Data records

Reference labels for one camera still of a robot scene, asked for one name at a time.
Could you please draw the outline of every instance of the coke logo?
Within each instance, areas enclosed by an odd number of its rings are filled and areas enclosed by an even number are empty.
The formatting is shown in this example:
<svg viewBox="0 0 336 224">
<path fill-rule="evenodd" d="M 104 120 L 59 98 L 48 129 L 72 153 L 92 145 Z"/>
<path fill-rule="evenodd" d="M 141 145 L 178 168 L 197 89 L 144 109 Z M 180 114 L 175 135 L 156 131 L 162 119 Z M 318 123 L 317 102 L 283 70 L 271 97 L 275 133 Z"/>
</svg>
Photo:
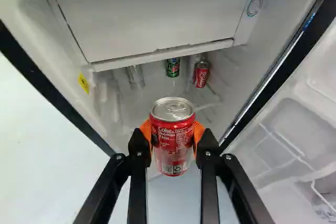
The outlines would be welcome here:
<svg viewBox="0 0 336 224">
<path fill-rule="evenodd" d="M 173 130 L 167 129 L 167 128 L 164 128 L 164 127 L 160 127 L 160 126 L 159 126 L 159 131 L 165 132 L 165 133 L 174 133 Z"/>
<path fill-rule="evenodd" d="M 207 76 L 207 72 L 200 72 L 199 73 L 199 75 L 198 75 L 198 78 L 199 78 L 198 85 L 199 86 L 203 86 L 205 84 L 206 76 Z"/>
</svg>

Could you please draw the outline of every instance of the white floor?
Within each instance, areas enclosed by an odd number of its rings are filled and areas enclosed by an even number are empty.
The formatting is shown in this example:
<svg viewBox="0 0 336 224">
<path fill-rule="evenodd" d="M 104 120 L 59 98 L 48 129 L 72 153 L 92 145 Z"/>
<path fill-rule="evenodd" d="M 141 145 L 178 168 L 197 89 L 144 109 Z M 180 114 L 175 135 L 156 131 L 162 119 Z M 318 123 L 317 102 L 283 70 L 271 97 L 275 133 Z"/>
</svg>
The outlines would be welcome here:
<svg viewBox="0 0 336 224">
<path fill-rule="evenodd" d="M 109 157 L 0 54 L 0 223 L 72 223 Z"/>
</svg>

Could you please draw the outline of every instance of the coke can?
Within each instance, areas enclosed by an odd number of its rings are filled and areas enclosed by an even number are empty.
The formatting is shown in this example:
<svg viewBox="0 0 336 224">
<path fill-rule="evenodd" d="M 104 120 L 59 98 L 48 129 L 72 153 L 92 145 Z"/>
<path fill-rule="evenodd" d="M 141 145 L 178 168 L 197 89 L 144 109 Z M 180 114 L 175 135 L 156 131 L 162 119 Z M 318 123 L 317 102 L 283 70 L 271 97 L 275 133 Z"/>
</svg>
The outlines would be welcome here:
<svg viewBox="0 0 336 224">
<path fill-rule="evenodd" d="M 205 87 L 209 77 L 209 62 L 200 61 L 196 64 L 195 70 L 195 86 L 198 89 Z"/>
<path fill-rule="evenodd" d="M 157 169 L 167 176 L 184 174 L 193 152 L 194 106 L 184 98 L 161 98 L 154 102 L 149 117 Z"/>
</svg>

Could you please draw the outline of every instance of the fridge door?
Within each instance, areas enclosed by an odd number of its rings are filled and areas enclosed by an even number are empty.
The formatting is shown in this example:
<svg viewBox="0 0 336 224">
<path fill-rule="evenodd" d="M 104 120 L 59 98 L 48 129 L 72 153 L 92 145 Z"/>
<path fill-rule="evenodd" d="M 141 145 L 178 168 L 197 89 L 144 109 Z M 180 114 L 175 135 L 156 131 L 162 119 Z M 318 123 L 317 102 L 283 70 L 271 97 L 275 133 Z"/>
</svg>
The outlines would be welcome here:
<svg viewBox="0 0 336 224">
<path fill-rule="evenodd" d="M 327 27 L 335 10 L 328 13 L 322 21 L 317 12 L 320 23 L 311 26 Z M 225 150 L 238 157 L 276 223 L 335 220 L 335 51 L 336 19 Z"/>
</svg>

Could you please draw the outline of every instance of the pull tab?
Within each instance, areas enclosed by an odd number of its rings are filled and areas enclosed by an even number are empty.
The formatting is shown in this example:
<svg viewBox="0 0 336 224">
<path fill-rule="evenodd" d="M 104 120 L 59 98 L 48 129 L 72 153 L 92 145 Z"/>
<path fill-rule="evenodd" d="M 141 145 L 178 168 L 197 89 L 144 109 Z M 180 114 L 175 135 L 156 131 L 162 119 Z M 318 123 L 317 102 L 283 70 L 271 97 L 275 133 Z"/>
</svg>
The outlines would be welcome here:
<svg viewBox="0 0 336 224">
<path fill-rule="evenodd" d="M 168 104 L 165 107 L 168 111 L 171 112 L 183 111 L 186 109 L 186 107 L 182 103 Z"/>
</svg>

> **WORK ITEM**
Line by line, write out the entries exactly, and leave the pictures out.

> **ANSWER AREA**
Reference labels for one camera still of a robot scene, asked for one name at a time.
Could you please draw the outline of every instance of the coke logo?
Within each instance, areas enclosed by an odd number of its rings are filled and areas enclosed by an even number are empty.
The formatting is shown in this example:
<svg viewBox="0 0 336 224">
<path fill-rule="evenodd" d="M 104 120 L 59 98 L 48 129 L 72 153 L 92 145 Z"/>
<path fill-rule="evenodd" d="M 141 145 L 178 168 L 197 89 L 144 109 Z M 180 114 L 175 135 L 156 131 L 162 119 Z M 318 123 L 317 102 L 283 70 L 271 97 L 275 133 Z"/>
</svg>
Photo:
The outlines would be welcome here:
<svg viewBox="0 0 336 224">
<path fill-rule="evenodd" d="M 173 130 L 167 129 L 167 128 L 164 128 L 164 127 L 160 127 L 160 126 L 159 126 L 159 131 L 165 132 L 165 133 L 174 133 Z"/>
<path fill-rule="evenodd" d="M 207 76 L 207 72 L 200 72 L 199 73 L 199 75 L 198 75 L 198 78 L 199 78 L 198 85 L 199 86 L 203 86 L 205 84 L 206 76 Z"/>
</svg>

Could you please draw the outline of every instance of the white floor?
Within each instance, areas enclosed by an odd number of its rings are filled and areas enclosed by an even number are empty.
The formatting is shown in this example:
<svg viewBox="0 0 336 224">
<path fill-rule="evenodd" d="M 104 120 L 59 98 L 48 129 L 72 153 L 92 145 Z"/>
<path fill-rule="evenodd" d="M 141 145 L 178 168 L 197 89 L 144 109 Z M 180 114 L 175 135 L 156 131 L 162 119 Z M 318 123 L 317 102 L 283 70 L 271 97 L 275 133 Z"/>
</svg>
The outlines would be welcome here:
<svg viewBox="0 0 336 224">
<path fill-rule="evenodd" d="M 109 157 L 0 54 L 0 223 L 72 223 Z"/>
</svg>

Could you please draw the outline of every instance of the coke can?
Within each instance, areas enclosed by an odd number of its rings are filled and areas enclosed by an even number are empty.
The formatting is shown in this example:
<svg viewBox="0 0 336 224">
<path fill-rule="evenodd" d="M 104 120 L 59 98 L 48 129 L 72 153 L 92 145 Z"/>
<path fill-rule="evenodd" d="M 141 145 L 178 168 L 197 89 L 144 109 Z M 180 114 L 175 135 L 156 131 L 162 119 Z M 318 123 L 317 102 L 283 70 L 271 97 L 275 133 Z"/>
</svg>
The outlines would be welcome here:
<svg viewBox="0 0 336 224">
<path fill-rule="evenodd" d="M 205 87 L 209 77 L 209 62 L 200 61 L 196 64 L 195 70 L 195 86 L 198 89 Z"/>
<path fill-rule="evenodd" d="M 157 169 L 167 176 L 184 174 L 193 152 L 194 106 L 184 98 L 161 98 L 154 102 L 149 117 Z"/>
</svg>

Could you please draw the outline of every instance of the fridge door?
Within each instance, areas enclosed by an odd number of its rings are filled and areas enclosed by an even number are empty.
The formatting is shown in this example:
<svg viewBox="0 0 336 224">
<path fill-rule="evenodd" d="M 104 120 L 59 98 L 48 129 L 72 153 L 92 145 Z"/>
<path fill-rule="evenodd" d="M 141 145 L 178 168 L 197 89 L 144 109 Z M 180 114 L 175 135 L 156 131 L 162 119 Z M 318 123 L 317 102 L 283 70 L 271 97 L 275 133 Z"/>
</svg>
The outlines would be welcome here:
<svg viewBox="0 0 336 224">
<path fill-rule="evenodd" d="M 327 27 L 335 10 L 328 13 L 322 21 L 317 12 L 320 23 L 311 26 Z M 225 150 L 238 157 L 276 223 L 335 220 L 335 51 L 336 19 Z"/>
</svg>

Could you please draw the outline of every instance of the pull tab?
Within each instance, areas enclosed by an odd number of its rings are filled and areas enclosed by an even number are empty.
The formatting is shown in this example:
<svg viewBox="0 0 336 224">
<path fill-rule="evenodd" d="M 104 120 L 59 98 L 48 129 L 72 153 L 92 145 Z"/>
<path fill-rule="evenodd" d="M 141 145 L 178 168 L 197 89 L 144 109 Z M 180 114 L 175 135 L 156 131 L 162 119 Z M 318 123 L 317 102 L 283 70 L 271 97 L 275 133 Z"/>
</svg>
The outlines would be welcome here:
<svg viewBox="0 0 336 224">
<path fill-rule="evenodd" d="M 168 104 L 165 107 L 168 111 L 171 112 L 183 111 L 186 109 L 186 107 L 182 103 Z"/>
</svg>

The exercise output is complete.